• [DESCRIPTION OF THE TASK]:
Each line from the top of the listing down to and including the line with "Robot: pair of" must be duplicated exactly; pictures are to be skipped.
□ □ □ □
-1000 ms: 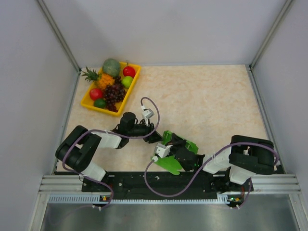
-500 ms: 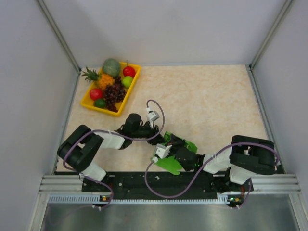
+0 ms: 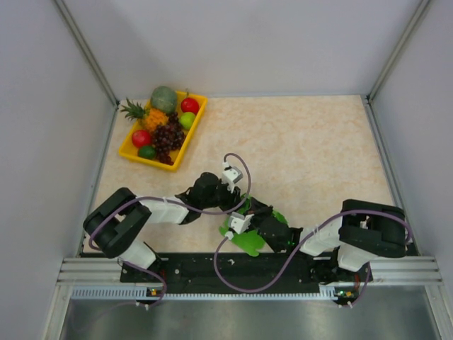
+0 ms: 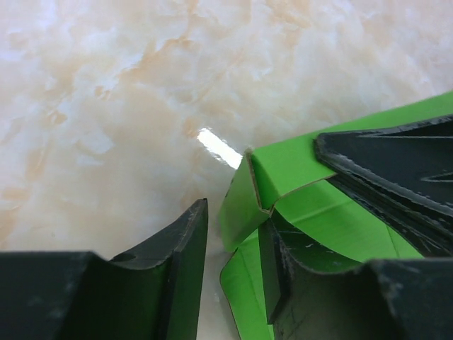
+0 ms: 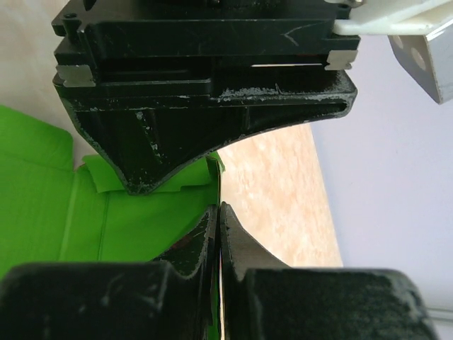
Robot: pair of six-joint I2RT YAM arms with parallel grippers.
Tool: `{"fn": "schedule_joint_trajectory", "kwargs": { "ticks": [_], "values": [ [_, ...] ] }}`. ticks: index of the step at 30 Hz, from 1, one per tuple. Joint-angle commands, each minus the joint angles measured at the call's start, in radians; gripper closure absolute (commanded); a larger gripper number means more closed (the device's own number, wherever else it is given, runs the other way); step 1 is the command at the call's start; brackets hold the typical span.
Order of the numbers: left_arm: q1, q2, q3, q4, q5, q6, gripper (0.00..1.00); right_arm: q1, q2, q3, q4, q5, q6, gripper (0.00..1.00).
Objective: Fold the paper box
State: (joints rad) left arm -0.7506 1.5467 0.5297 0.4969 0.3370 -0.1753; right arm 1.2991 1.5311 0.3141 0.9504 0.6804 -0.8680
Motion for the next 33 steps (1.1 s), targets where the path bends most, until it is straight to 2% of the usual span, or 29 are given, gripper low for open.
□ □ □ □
• [OUTPUT OF THE EXERCISE]:
-1000 ms: 
-500 ms: 
+0 ms: 
+0 ms: 
+0 ms: 
Robot: pair of six-joint I2RT YAM arms with parallel grippers.

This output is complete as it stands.